Great Old-Fashioned Chicken & Dumplings

 Great Old-Fashioned Chicken & Dumplings


Relive the nostalgia with Great Old-Fashioned Chicken & Dumplings. A heartwarming classic that's timeless. In 2004, I shared this recipe in honor of my wonderful mother-in-law, Lura Hall. She passed away quickly at home. Our last words on the phone the day before were, "I love you, I love you too." The food she had cooked that morning was still warm on the stove. One more time, her children sat at her table and ate her wonderful Sunday dinner. Today I looked back at that site and there the recipe remained. So many fantastic reviews and thank you's. I was overcome with joy. She took her dumplings to many family reunions to have them quickly disappear. I continue to make them and I hope you will too.
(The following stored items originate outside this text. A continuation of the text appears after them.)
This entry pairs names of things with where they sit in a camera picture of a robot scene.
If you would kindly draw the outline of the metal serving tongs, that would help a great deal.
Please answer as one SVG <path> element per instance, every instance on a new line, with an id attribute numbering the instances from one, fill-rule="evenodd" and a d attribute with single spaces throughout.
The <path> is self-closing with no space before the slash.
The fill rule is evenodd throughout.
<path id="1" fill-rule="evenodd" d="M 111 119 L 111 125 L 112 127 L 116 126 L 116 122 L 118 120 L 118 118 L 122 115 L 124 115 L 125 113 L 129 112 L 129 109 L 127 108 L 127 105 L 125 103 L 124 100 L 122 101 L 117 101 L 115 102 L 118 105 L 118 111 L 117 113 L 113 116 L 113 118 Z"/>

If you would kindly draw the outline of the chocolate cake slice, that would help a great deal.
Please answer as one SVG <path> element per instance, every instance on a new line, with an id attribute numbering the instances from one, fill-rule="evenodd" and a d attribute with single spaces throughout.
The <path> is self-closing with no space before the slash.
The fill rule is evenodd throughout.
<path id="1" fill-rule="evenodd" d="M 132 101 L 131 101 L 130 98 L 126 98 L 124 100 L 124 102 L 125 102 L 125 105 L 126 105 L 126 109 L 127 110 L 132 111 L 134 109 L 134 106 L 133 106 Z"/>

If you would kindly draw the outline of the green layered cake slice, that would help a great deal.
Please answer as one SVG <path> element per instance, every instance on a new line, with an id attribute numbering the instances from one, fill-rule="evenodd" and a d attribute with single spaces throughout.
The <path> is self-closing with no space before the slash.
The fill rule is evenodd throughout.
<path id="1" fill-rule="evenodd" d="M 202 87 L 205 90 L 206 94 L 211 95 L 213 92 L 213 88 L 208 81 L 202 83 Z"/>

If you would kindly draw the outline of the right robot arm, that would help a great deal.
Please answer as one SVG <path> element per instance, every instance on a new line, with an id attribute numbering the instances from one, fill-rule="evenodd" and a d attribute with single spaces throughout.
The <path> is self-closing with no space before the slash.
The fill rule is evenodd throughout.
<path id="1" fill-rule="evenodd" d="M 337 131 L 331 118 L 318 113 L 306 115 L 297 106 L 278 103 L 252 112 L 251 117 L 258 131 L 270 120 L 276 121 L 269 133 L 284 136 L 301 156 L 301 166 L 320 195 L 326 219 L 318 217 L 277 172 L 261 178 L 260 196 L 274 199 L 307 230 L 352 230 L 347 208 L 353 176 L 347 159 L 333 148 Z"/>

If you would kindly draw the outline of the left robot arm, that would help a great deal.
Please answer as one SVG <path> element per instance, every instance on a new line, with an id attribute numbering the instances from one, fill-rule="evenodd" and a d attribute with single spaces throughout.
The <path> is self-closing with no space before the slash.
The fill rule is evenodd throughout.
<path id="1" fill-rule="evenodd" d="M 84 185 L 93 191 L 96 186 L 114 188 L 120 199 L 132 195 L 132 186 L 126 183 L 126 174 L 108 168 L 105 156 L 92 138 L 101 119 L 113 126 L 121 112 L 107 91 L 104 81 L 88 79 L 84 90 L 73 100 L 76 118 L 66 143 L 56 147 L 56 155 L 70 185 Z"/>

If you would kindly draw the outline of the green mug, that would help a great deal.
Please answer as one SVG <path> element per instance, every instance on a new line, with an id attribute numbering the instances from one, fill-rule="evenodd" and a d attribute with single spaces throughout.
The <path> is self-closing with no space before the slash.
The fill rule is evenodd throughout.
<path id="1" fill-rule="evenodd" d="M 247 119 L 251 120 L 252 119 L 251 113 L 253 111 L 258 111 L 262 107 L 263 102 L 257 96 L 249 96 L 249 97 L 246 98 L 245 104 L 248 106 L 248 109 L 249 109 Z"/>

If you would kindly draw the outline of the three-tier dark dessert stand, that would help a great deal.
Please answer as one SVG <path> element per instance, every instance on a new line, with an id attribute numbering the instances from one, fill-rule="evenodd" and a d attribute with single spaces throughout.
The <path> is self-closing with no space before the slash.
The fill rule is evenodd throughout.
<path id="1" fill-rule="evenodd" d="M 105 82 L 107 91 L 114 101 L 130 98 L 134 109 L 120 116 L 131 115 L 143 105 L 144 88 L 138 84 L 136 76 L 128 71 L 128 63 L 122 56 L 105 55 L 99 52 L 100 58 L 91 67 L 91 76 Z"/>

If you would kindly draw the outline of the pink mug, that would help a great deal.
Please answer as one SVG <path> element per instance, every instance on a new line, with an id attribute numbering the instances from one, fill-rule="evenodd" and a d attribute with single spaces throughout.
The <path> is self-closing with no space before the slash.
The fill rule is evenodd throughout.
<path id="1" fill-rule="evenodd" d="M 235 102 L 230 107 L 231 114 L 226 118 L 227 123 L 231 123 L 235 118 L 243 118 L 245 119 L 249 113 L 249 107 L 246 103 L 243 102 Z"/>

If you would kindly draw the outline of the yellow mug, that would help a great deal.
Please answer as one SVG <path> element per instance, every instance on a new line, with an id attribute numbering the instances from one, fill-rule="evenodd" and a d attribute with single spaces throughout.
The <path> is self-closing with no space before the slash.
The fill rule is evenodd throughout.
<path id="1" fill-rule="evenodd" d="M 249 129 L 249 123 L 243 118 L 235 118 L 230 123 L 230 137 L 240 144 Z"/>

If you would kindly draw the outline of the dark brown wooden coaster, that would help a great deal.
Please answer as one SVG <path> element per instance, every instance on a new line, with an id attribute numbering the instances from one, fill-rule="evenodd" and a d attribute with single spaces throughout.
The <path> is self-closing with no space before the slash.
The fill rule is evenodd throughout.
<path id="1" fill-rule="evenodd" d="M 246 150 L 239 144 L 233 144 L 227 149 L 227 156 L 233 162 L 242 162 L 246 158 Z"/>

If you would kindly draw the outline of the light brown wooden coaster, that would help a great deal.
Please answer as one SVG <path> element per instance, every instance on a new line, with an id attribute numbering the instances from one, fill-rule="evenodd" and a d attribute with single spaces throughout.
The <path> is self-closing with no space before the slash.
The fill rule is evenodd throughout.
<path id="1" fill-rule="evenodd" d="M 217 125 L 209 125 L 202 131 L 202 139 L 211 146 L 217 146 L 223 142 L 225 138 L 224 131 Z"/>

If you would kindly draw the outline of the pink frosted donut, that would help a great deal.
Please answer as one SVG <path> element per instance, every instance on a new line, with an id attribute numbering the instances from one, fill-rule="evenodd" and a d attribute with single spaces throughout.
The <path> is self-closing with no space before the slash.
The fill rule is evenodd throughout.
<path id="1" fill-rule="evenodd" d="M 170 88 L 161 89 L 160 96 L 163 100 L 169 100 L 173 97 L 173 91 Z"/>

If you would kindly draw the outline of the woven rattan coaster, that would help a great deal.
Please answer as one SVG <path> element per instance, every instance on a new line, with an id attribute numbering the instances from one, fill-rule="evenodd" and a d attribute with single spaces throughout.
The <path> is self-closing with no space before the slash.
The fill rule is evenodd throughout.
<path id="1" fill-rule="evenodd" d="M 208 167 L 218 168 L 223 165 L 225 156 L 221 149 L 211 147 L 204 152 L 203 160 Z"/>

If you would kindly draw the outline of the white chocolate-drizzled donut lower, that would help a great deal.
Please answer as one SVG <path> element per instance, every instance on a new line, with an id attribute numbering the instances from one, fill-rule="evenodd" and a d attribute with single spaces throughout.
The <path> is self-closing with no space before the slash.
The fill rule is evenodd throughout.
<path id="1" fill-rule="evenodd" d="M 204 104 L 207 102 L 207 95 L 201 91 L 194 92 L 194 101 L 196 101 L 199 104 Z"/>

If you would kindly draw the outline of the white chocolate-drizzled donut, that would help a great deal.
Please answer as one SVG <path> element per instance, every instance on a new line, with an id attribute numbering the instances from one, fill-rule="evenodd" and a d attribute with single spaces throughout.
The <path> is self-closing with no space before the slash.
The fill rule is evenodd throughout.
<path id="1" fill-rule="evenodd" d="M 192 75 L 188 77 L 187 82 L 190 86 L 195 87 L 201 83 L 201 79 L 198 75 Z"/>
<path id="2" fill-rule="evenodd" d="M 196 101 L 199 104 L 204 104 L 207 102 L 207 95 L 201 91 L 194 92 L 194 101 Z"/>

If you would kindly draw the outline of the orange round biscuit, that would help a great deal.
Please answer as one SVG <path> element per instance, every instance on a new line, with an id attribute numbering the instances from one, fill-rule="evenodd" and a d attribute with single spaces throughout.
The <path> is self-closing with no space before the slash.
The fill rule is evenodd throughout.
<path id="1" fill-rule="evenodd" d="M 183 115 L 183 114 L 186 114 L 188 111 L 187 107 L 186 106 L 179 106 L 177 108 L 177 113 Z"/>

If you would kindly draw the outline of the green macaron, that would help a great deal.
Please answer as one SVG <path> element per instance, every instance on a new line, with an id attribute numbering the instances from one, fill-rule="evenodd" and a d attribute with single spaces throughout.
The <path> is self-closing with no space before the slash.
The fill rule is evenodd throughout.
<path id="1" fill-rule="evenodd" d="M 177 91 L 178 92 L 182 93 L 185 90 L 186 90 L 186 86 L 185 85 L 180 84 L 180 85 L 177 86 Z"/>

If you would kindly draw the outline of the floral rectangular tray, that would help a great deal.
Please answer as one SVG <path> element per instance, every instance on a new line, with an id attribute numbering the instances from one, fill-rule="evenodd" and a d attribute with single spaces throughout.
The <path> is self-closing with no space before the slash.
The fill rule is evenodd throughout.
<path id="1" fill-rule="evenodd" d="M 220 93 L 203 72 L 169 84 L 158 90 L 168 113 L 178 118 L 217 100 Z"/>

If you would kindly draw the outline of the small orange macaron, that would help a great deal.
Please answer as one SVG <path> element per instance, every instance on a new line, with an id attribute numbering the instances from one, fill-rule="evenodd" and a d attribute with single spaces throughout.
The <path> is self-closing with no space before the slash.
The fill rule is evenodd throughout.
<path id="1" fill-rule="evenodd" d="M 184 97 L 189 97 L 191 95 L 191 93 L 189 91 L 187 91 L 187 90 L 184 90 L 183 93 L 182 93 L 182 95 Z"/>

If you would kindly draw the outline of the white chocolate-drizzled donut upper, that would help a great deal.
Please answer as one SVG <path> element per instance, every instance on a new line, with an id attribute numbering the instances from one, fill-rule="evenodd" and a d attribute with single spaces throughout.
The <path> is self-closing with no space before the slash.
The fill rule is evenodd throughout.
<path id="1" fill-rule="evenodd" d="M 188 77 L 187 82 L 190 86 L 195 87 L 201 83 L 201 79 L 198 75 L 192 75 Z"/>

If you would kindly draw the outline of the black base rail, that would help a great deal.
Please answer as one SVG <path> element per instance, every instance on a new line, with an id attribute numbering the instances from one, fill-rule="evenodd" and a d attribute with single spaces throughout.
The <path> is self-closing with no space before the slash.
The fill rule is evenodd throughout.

Great Old-Fashioned Chicken & Dumplings



Cook time: 2 Hr  Prep time: 1 Hr   Serves: 10
Ingredients
1 cut up whole chicken
2 stick butter, salted or unsalted (added to chicken broth later)
2 tsp salt, or to taste
black pepper, to taste
2 1/2 c plain flour
1 tsp more of salt
ice water, added to consistency (I put 3-4 pieces of ice in glass and run water over them)
extra plain flour to the side
rolling pin & floured surface
Directions
Test Kitchen Tips: The butter could be cut back to 1 stick and be just as delicious. For the dumplings, we added 2 Tbsp at a time (12 Tbsp total) until the dough ball formed.
1. Wash and place cut-up chicken in a Dutch oven with plenty of water to boil. Start chicken and water on high to a good rolling boil. Add salt and pepper to boiling chicken. Can add more later if necessary. Turn down to medium-low after adding salt and black pepper. Be sure there is plenty of water in the pot, this will be your broth. It should always cover the chicken well. If necessary, add more hot water. Put the lid on the pot and keep it on medium-low for the chicken to cook, checking the level of water occasionally.
2. When the chicken is tender, check with a fork. Add the 2 sticks of butter and turn the pot off. Let chicken and broth cool in the pot with the lid on.
3. When the chicken and juice have cooled enough to pick the chicken off the bone, lift the chicken from the pot into a large bowl. Remove chicken from the bone. Then add the meat back to the pot and discard the bones. Keep the lid on the pot. The broth should be about 1/2 Dutch oven full. Turn the burner down to simmer.
4. In a medium-sized bowl, add the flour and combine it with one teaspoon of salt. Have your floured surface ready and your rolling pin along with a glass of ice water.
5. Begin adding ice water to the flour and salt mixture slowly.
6. When it stirs stiffly and forms a dough, you have enough water added.
7. Place onto a floured surface. Make sure you put flour on the rolling pin. Press out the dough to flatten it as much as possible with your hands. Sprinkle some more flour on the dough. Begin rolling the dough with the rolling pin to about 1/8 inch thickness.
8. It may take some elbow grease but it will be worth it. Using a sharp paring knife cut the dumplings into 1/2-inch strips. It's OK if they have some dusting of flour on them. The dumplings can remain on a floured surface and cure or dry a little. You want them to be stiff.
9. Turn up the chicken and broth to medium-high and begin adding the dumplings. They should lift easily across your hand and hang down. Make sure the chicken and broth are at a rolling boil before adding the dumplings. This is a slow process so don't rush. If it becomes necessary to turn the burner down, that's okay. You will add dumplings until most are in the pot. You want the broth to be thick enough but not too thick. Now turn the pot down to low and cover it with a lid.
10. The dumplings will simmer on low until they begin to change and become somewhat translucent. Take out a few into a small bowl to cool. Taste your salt and black pepper content to your liking. Turn off the burner and leave the lid on for several more minutes. Stir them and check for the thickness of the broth. It will become thicker as it cools.
11. You may have to practice a few times, I did. However, you will get it down pat and your chicken and dumplings will be in huge demand. My deceased mother-in-law taught me the Midas Touch with these dumplings and you can learn it too. If you haven't, please read my personal story about learning to make these dumplings. They are awesome!